Desktop App or Browser Version: 3.12.3
Operating System: Arch Linux, Fedora, Windows 10

Additional context

I remember this used to be a bug in a much older version, and it got fixed, so that might make it easy to fix again.

Apr 04 '21 05:04 mmgoilf

Hello! What is your mongodb version and OpLog status? OpLog recommended even with 1 RC instance.

Apr 05 '21 05:04 ankar84

Hello,

We have a similar problem. Everyday we must restart rocketchat, otherwise the new messages are greyed-out and don't send. In addition, the unread messages stay "unread" after we've scrolled on them.

Note: rocketchat and mongo are on docker

Versions: docker 19.03.8, rocketchat/rocket.chat:3.13.0, mongo:4.2

The OpLog's size is 1Gb and it has the events of the last 244 hours.

In rocketchat's log the following messages keep repeating : Exception in callback of async function: MongoServerSelectionError: connect ECONNREFUSED 192.168.224.2:27017 at Timeout._onTimeout (/app/bundle/programs/server/npm/node_modules/mongodb/lib/core/sdam/topology.js:438:30) at listOnTimeout (internal/timers.js:554:17) at processTimers (internal/timers.js:497:7) { reason: TopologyDescription { type: 'Single', setName: null, maxSetVersion: null, maxElectionId: null, servers: Map { 'mongo:27017' => [ServerDescription] }, stale: false, compatible: true, compatibilityError: null, logicalSessionTimeoutMinutes: null, heartbeatFrequencyMS: 10000, localThresholdMS: 15, commonWireVersion: 8 } }

(node:8) [DEP0005] DeprecationWarning: Buffer() is deprecated due to security and usability issues. Please use the Buffer.alloc(), Buffer.allocUnsafe(), or Buffer.from() methods instead.

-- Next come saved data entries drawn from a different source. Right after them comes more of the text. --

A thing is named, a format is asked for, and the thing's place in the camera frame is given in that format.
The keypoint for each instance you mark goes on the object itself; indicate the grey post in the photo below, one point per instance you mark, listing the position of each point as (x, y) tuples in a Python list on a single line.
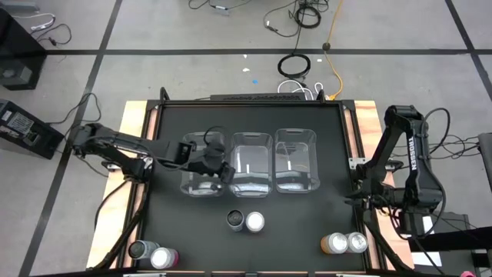
[(486, 161)]

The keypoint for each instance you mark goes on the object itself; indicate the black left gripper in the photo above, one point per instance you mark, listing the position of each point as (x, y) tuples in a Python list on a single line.
[(209, 159)]

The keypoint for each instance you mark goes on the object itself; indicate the black ball stopper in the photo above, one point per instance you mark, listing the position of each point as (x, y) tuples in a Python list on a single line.
[(326, 46)]

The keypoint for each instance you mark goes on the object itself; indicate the pink object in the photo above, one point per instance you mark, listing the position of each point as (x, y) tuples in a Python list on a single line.
[(468, 274)]

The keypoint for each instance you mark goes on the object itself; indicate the dark grey box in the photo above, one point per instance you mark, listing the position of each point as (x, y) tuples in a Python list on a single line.
[(457, 223)]

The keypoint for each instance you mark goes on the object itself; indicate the orange bottle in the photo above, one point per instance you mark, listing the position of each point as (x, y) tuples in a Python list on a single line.
[(333, 243)]

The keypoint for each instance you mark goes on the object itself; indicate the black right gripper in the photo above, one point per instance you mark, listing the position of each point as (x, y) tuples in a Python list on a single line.
[(374, 197)]

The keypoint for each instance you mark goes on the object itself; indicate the silver edge bracket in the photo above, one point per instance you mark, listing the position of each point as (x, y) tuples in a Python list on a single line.
[(144, 274), (357, 275)]

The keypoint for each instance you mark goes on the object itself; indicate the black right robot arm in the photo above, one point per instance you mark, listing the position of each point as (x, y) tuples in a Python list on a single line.
[(413, 154)]

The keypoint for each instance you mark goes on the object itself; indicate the wooden table board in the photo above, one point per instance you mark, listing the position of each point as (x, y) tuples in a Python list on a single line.
[(132, 113)]

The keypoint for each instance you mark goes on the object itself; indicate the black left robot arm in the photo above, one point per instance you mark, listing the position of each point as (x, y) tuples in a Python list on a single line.
[(115, 148)]

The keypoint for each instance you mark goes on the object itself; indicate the black table frame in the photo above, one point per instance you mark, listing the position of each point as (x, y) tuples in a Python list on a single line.
[(246, 103)]

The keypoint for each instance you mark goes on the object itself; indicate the clear plastic bin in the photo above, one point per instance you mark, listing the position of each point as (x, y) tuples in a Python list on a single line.
[(251, 161), (298, 161), (192, 184)]

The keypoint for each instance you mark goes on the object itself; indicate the black bar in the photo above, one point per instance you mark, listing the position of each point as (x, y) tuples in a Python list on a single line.
[(453, 238)]

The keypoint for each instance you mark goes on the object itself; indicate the white-capped pink bottle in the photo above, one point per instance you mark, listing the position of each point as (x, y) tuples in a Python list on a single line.
[(254, 222), (163, 257)]

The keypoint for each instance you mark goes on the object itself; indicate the white paper sheet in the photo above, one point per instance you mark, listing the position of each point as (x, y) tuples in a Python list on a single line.
[(428, 258)]

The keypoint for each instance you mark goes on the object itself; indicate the silver mounting bracket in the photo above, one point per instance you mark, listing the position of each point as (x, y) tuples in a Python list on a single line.
[(109, 166), (355, 162)]

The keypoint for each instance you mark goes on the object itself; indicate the black cabinet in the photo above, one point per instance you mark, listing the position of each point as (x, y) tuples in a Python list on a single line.
[(17, 57)]

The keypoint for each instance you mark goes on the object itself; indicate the black electronics box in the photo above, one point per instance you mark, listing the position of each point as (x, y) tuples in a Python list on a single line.
[(23, 129)]

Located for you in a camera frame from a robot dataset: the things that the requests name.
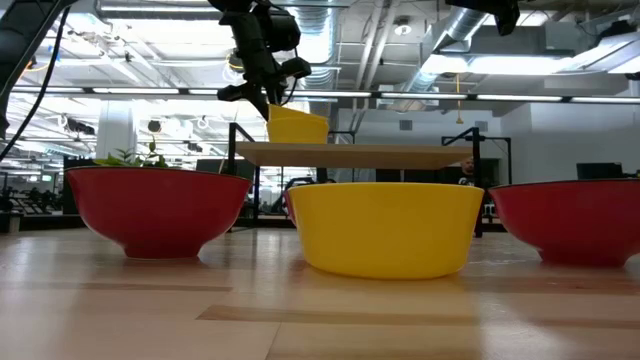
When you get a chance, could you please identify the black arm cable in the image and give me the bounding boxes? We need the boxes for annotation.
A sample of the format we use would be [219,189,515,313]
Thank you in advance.
[0,4,71,164]

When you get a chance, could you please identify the red bowl floral inside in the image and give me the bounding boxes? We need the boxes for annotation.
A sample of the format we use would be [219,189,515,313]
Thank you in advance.
[64,166,253,260]
[282,188,297,226]
[488,178,640,268]

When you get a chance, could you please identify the black monitor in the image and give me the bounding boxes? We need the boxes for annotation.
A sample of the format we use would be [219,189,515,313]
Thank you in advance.
[576,162,625,181]

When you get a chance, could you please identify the wooden shelf black legs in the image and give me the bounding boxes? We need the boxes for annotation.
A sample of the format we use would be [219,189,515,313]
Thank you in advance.
[227,122,484,239]

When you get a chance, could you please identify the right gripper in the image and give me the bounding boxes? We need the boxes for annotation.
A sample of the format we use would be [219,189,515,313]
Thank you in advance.
[444,0,521,37]

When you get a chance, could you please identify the yellow mini bowl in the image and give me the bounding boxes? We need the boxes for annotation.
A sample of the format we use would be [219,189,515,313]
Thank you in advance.
[288,182,485,280]
[266,117,330,145]
[267,103,330,126]

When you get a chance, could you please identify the long ceiling light strip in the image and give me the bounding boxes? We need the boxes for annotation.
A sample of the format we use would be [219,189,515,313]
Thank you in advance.
[294,90,372,98]
[379,92,469,101]
[569,96,640,105]
[476,94,564,103]

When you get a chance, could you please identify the yellow hanging cord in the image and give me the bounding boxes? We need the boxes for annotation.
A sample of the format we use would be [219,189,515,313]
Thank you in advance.
[453,73,464,125]

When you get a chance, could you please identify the person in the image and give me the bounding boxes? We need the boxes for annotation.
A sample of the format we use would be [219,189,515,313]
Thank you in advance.
[457,155,477,187]

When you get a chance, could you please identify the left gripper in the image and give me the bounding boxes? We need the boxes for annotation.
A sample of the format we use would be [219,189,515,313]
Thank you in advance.
[217,4,314,122]

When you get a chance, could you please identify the silver ventilation duct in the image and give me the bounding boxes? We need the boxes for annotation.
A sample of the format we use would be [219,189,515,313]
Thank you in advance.
[399,5,489,94]
[294,4,344,91]

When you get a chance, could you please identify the white column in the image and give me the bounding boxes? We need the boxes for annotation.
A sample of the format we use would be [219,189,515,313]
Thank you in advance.
[96,99,139,160]

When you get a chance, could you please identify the black cabinet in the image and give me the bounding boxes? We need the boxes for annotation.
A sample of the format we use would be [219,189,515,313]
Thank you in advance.
[62,158,84,217]

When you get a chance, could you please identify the small green potted plant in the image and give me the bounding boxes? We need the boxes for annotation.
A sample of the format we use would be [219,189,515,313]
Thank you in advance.
[93,139,169,169]

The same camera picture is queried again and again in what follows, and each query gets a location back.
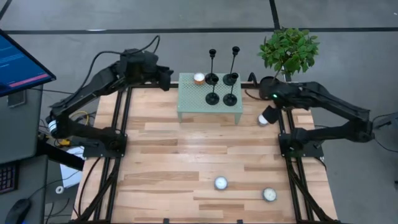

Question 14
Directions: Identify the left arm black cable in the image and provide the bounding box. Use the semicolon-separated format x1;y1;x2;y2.
79;34;161;91

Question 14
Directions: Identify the black candlestick holder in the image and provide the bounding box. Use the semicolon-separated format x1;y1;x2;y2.
205;49;220;86
223;72;239;107
205;76;220;106
223;46;241;86

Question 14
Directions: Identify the yellow clamp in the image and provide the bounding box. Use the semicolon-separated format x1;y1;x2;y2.
55;136;72;147

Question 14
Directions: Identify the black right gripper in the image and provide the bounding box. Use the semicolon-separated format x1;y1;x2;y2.
264;90;292;124

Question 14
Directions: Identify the green perforated metal shelf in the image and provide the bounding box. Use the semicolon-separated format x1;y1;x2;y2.
177;72;244;125

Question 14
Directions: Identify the black aluminium table frame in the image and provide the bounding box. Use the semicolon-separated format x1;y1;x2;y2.
70;81;340;224

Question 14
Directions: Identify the white paper sheet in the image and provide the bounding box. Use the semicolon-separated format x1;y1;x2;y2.
59;146;85;189

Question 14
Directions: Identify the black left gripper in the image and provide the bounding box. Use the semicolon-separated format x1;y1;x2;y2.
142;52;174;91

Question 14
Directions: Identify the grey floor box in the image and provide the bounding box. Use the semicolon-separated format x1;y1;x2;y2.
372;111;398;133

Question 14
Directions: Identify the black desk foot bar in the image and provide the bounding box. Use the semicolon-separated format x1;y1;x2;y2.
35;138;85;172

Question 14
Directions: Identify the black keyboard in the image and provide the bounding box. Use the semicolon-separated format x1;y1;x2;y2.
0;161;17;195

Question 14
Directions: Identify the green plant in black pot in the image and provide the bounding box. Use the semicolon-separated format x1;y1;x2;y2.
257;27;320;101

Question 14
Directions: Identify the grey desk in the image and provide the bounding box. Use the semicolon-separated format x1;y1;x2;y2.
0;84;49;224

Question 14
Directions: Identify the blue floral candle tin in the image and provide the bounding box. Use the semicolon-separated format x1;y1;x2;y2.
214;175;229;191
262;187;277;202

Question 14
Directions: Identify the computer monitor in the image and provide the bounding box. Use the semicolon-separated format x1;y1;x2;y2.
0;29;57;98

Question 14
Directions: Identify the orange candle tin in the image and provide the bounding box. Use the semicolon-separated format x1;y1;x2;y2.
193;72;206;86

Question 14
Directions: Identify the black computer mouse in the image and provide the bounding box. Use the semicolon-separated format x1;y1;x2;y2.
4;198;32;224

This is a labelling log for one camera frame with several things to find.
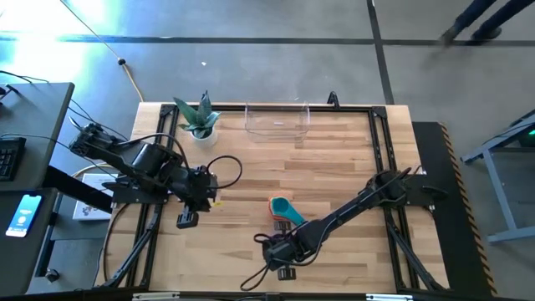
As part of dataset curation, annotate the grey metal stand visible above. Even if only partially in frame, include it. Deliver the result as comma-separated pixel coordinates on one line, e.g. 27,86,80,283
460,109,535,246

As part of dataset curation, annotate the grey desk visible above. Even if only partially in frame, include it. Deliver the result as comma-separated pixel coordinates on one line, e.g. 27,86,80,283
0,82,76,192

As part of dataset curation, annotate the smartphone with blue screen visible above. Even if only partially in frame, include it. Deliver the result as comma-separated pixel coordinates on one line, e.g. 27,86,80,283
5,193,43,238

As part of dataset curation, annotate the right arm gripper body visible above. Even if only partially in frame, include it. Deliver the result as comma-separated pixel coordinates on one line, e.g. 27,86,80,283
261,233,311,271

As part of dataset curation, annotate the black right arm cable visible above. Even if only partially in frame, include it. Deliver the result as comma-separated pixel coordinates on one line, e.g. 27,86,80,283
239,233,323,293

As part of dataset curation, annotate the white printed booklet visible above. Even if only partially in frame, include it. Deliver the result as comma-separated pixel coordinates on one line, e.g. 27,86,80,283
72,172,115,222

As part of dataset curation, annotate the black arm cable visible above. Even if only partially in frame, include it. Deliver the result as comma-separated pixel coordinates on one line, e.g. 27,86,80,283
206,154,244,191
239,233,323,293

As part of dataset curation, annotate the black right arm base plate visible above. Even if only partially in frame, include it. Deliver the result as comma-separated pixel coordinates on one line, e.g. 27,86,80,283
374,171,436,209

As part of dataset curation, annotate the black aluminium table frame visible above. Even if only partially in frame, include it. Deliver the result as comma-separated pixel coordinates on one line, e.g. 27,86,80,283
94,102,451,293

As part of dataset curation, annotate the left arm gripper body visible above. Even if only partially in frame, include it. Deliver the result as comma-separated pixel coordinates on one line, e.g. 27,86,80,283
177,165,219,214

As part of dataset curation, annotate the orange measuring cup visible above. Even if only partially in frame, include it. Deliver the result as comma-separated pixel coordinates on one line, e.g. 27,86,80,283
267,194,293,222

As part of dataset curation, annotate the black mat with hazard stripes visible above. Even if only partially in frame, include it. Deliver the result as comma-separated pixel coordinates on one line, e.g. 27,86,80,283
411,120,499,298

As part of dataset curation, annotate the yellow floor cable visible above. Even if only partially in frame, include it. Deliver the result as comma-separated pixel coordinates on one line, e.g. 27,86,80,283
59,0,145,103

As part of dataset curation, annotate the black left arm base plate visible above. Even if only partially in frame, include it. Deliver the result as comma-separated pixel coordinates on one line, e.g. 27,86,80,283
101,179,171,206

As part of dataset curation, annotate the thin black floor cable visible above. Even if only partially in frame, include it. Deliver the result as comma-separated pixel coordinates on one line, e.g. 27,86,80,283
66,98,131,143

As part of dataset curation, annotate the black oval knob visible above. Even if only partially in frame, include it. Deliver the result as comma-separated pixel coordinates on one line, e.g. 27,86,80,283
420,185,449,202

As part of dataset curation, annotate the silver table bracket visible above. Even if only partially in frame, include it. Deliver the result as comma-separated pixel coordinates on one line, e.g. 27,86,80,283
131,292,181,301
365,293,414,301

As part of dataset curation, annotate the clear plastic basket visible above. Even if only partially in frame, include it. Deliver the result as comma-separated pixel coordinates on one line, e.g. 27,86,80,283
244,101,311,144

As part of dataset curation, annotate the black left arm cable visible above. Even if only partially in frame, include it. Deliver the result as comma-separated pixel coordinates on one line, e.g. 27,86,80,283
206,154,244,191

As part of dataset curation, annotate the black keyboard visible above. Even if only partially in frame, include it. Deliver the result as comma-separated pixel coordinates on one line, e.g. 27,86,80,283
0,136,28,182

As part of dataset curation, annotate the black desk beam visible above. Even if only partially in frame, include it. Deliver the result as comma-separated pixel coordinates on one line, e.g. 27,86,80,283
41,165,115,214

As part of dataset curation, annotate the black side table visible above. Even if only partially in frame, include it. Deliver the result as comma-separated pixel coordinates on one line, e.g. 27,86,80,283
0,187,59,298

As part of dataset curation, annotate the succulent plant in white pot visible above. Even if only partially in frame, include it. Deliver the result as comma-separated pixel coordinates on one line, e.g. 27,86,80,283
172,89,222,148

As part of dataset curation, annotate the device with green light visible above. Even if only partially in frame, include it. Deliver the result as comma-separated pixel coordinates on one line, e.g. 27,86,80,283
517,127,535,148

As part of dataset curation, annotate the teal measuring cup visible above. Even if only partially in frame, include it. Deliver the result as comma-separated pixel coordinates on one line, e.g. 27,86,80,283
269,196,307,227

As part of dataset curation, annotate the person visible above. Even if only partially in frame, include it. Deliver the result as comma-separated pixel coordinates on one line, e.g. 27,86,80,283
436,0,535,48

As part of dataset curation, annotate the thin black desk cable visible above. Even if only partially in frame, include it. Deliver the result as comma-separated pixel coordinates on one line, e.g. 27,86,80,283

Exception while invoking method loadMissedMessages Error: Error, too many requests. Please slow down. You must wait 10 seconds before trying again. [too-many-requests] at Object.post (app/api/server/v1/misc.js:256:11) at app/api/server/api.js:394:82 at Meteor.EnvironmentVariable.EVp.withValue (packages/meteor.js:1234:12) at Object._internalRouteActionHandler [as action] (app/api/server/api.js:394:39) at Route.share.Route.Route._callEndpoint (packages/nimble_restivus/lib/route.coffee:150:32) at packages/nimble_restivus/lib/route.coffee:59:33 at packages/simple_json-routes.js:98:9

Apr 21 '21 08:04 medval

We are facing the very same problem.

What is your mongodb version and OpLog status?

We are using the snap install on Ubuntu

Versions Rocket.Chat: 3.18.3

Version der Anwendungsumgebung 1.27.1

Node-Version v12.22.1

Datenbankmigration 232 (11. April 2022 03:30)

MongoDB 3.6.14 / wiredTiger (oplog Aktiviert)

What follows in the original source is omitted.